------ THE INPUT

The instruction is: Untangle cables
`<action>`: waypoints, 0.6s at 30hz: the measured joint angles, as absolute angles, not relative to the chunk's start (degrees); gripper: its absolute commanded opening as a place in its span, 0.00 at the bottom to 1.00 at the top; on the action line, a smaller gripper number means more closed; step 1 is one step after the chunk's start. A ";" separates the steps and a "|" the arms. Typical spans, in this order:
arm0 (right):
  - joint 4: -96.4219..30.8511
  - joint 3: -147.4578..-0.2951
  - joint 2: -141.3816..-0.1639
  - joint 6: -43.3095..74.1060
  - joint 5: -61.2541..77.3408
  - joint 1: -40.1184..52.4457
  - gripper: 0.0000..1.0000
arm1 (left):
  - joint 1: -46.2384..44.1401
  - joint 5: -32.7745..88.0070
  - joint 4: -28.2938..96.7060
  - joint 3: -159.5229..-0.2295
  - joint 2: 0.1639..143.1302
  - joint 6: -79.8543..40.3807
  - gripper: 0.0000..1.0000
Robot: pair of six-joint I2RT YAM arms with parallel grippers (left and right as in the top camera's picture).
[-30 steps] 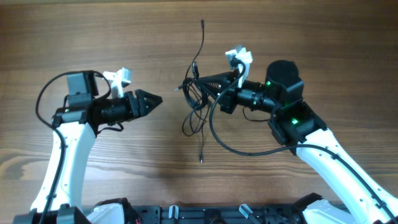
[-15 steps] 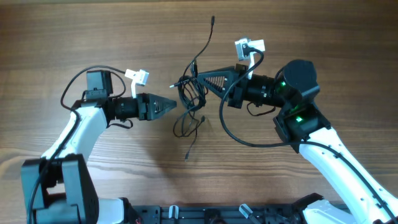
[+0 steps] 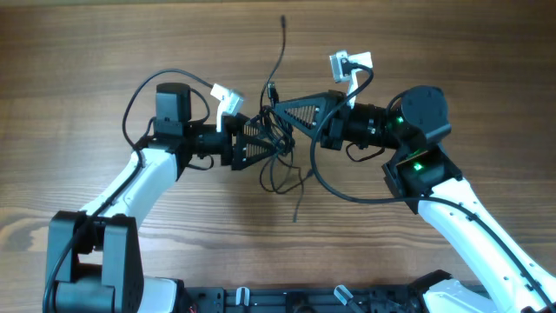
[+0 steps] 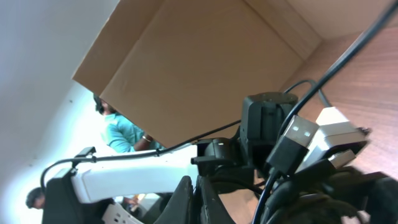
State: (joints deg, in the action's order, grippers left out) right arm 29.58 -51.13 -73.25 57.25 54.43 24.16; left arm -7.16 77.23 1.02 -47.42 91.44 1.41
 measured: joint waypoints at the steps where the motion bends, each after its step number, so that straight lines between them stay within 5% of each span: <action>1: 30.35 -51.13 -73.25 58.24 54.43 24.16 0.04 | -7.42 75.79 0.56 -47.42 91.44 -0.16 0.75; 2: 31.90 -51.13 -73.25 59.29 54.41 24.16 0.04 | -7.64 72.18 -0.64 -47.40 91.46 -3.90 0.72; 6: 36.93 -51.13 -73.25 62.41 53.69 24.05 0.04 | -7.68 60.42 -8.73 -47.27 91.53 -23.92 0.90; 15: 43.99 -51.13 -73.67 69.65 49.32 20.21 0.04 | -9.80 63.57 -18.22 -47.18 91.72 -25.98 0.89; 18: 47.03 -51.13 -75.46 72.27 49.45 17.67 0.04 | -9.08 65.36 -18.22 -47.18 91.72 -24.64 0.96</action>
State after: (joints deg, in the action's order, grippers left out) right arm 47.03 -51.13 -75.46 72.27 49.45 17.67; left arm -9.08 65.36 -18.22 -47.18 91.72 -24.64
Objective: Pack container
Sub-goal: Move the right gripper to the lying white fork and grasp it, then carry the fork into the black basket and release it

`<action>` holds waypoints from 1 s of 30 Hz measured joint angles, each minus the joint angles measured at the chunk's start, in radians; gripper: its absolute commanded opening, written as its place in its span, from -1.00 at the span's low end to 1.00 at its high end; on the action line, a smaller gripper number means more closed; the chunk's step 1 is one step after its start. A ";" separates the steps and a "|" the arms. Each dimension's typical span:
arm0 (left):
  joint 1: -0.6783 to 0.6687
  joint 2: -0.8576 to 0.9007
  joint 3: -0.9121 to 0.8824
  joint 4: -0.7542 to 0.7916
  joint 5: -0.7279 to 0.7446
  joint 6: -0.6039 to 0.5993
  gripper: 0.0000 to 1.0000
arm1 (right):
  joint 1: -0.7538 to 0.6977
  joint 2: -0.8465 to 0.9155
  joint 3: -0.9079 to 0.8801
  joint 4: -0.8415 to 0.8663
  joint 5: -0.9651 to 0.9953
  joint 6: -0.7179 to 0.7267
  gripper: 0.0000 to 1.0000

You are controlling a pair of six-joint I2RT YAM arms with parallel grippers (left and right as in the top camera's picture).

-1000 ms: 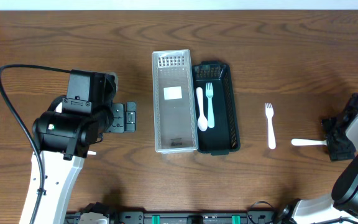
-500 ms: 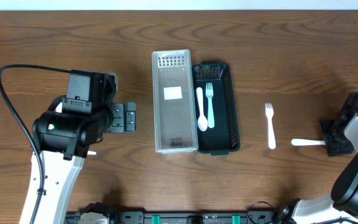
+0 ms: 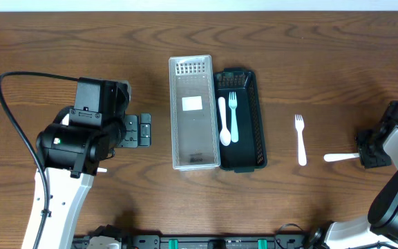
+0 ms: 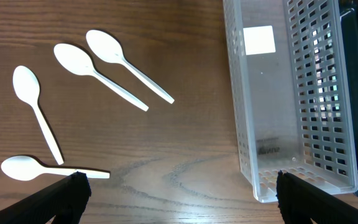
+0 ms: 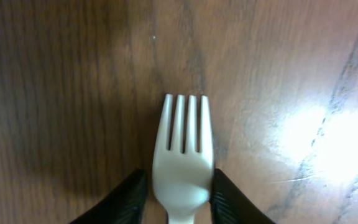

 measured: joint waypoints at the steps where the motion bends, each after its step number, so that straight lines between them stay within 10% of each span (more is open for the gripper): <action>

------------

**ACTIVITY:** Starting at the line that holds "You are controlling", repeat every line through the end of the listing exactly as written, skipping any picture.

**SOLUTION BELOW:**
You are controlling a pair of six-joint I2RT YAM arms with parallel grippers (left and right as in the top camera's picture).

-1000 ms: 
-500 ms: 
+0 ms: 
+0 ms: 
+0 ms: 

 measured: joint waypoints at the steps where the motion bends, each after its step number, so that straight lines between them stay within 10% of each span (more is open for the gripper): <action>

No more output will be given for this exercise.